[Opening Provided data section]

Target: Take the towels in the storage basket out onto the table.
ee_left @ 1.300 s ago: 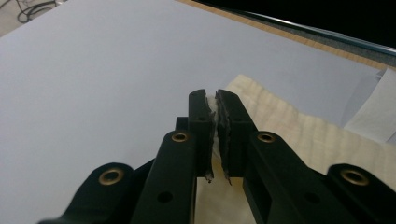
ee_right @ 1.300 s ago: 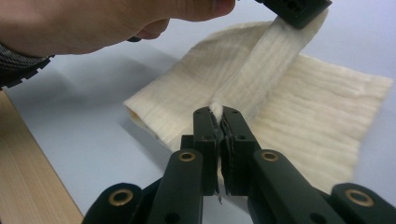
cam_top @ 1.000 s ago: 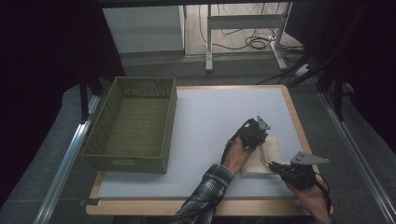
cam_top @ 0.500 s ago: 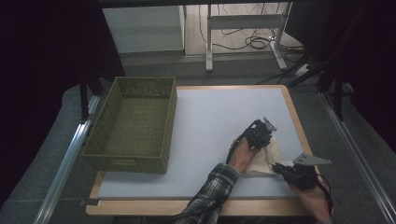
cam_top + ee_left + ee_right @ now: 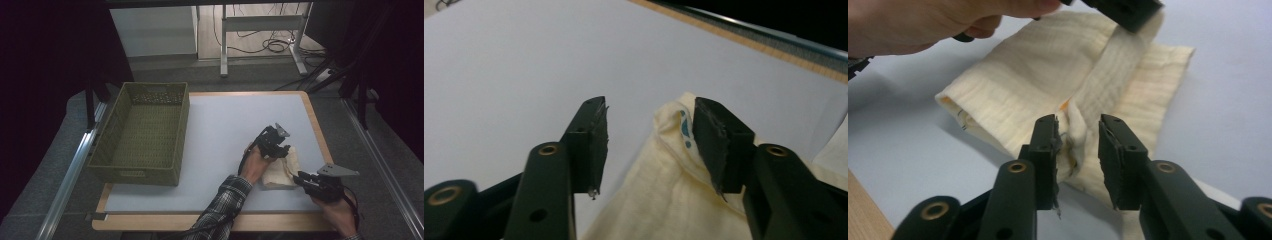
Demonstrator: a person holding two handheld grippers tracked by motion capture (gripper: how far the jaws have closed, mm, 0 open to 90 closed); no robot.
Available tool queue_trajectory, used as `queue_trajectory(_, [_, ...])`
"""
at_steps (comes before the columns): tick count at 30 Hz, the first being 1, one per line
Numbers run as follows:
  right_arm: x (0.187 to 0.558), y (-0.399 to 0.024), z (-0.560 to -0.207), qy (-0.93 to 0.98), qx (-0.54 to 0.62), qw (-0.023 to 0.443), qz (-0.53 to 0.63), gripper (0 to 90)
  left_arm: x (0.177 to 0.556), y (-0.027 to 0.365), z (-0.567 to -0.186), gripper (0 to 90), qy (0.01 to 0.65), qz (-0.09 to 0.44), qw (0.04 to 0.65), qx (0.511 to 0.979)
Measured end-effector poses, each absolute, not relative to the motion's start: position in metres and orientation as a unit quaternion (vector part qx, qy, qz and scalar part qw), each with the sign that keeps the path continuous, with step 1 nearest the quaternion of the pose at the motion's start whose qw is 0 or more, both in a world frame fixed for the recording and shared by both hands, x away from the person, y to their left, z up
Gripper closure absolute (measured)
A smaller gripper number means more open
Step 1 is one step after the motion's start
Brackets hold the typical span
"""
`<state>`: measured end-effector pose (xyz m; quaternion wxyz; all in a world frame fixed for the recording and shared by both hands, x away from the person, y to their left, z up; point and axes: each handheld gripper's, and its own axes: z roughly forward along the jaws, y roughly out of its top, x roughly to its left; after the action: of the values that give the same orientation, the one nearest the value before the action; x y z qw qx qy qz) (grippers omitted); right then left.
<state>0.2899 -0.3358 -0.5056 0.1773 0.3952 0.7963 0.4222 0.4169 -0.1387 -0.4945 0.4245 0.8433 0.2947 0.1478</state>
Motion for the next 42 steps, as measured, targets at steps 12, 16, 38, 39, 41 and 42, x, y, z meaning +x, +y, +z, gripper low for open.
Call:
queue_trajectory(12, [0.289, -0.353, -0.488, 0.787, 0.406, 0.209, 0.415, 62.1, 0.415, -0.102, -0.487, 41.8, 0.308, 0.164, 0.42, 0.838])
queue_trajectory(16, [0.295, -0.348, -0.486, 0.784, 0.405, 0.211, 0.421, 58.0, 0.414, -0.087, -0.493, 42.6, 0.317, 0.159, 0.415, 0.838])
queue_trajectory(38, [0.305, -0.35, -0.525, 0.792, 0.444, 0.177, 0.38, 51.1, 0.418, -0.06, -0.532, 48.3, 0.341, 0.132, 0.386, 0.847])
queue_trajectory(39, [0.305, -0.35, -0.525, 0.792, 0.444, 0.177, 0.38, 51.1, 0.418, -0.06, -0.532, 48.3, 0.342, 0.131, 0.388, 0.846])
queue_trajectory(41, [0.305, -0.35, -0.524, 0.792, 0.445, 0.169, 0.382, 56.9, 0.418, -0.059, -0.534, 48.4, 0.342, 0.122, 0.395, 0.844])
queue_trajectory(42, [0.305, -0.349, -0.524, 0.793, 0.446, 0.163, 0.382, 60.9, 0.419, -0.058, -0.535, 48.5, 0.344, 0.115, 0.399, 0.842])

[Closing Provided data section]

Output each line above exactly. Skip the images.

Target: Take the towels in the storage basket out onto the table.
ee_left @ 1.300 s ago: 
ee_right @ 1.300 s ago: 
cam_top @ 1.000 s ago: 
cam_top @ 0.500 s ago: 
cam_top + ee_left + ee_right @ now: 
Demonstrator: a person holding two handheld grippers tracked by motion capture (gripper: how far the jaws have closed, mm, 0 open to 90 closed); no robot.
Available tool queue_trajectory, used as `queue_trajectory(_, [_, ...])`
"""
at_steps (comes before the columns): tick count at 30 Hz, the first being 1, one per line
Numbers run as follows:
  right_arm: x (0.187 to 0.558), y (-0.399 to 0.024), z (-0.560 to -0.207), qy (-0.93 to 0.98), qx (-0.54 to 0.62), qw (-0.023 to 0.443), qz (-0.53 to 0.63), gripper (0 to 90)
  left_arm: x (0.177 to 0.556), y (-0.027 to 0.365), z (-0.567 to -0.186), gripper (0 to 90), qy (0.01 to 0.65), qz (-0.09 to 0.44), qw (0.04 to 0.65), qx (0.511 to 0.979)
Measured end-effector poses, each absolute, not relative to the motion's start: position in metres and orientation as a unit quaternion (vector part qx, qy, qz and scalar part qw), each with the sign that keeps the path continuous, with step 1 nearest the quaternion of the pose at the motion's start whose qw is 0 or more, both in a world frame fixed for the recording and shared by both hands, x away from the person, y to their left, z up
Gripper closure absolute (measured)
A smaller gripper number means more open
Step 1 is one step after the motion's start
Brackets hold the typical span
"""
`<state>`: measured end-effector pose (xyz m; quaternion wxyz; all in a world frame fixed for the recording and shared by both hands, x away from the person, y to their left, z up; point and axes: each handheld gripper's, and its own axes: z roughly forward along the jaws, y roughly out of its top, x roughly to its left; after the action: of the values that give the same orientation, the one nearest the value before the action; x y z qw qx qy qz) (grippers omitted); right then left.
<state>0.2899 -0.3358 -0.5056 0.1773 0.3952 0.7963 0.4222 0.4169 -0.1387 -0.4945 0.4245 0.8433 0.2947 0.1478</state>
Motion for the next 42 steps, as measured, targets at steps 12, 16, 38, 39, 41 and 42, x, y, z meaning +x, +y, +z, gripper low for open.
Call:
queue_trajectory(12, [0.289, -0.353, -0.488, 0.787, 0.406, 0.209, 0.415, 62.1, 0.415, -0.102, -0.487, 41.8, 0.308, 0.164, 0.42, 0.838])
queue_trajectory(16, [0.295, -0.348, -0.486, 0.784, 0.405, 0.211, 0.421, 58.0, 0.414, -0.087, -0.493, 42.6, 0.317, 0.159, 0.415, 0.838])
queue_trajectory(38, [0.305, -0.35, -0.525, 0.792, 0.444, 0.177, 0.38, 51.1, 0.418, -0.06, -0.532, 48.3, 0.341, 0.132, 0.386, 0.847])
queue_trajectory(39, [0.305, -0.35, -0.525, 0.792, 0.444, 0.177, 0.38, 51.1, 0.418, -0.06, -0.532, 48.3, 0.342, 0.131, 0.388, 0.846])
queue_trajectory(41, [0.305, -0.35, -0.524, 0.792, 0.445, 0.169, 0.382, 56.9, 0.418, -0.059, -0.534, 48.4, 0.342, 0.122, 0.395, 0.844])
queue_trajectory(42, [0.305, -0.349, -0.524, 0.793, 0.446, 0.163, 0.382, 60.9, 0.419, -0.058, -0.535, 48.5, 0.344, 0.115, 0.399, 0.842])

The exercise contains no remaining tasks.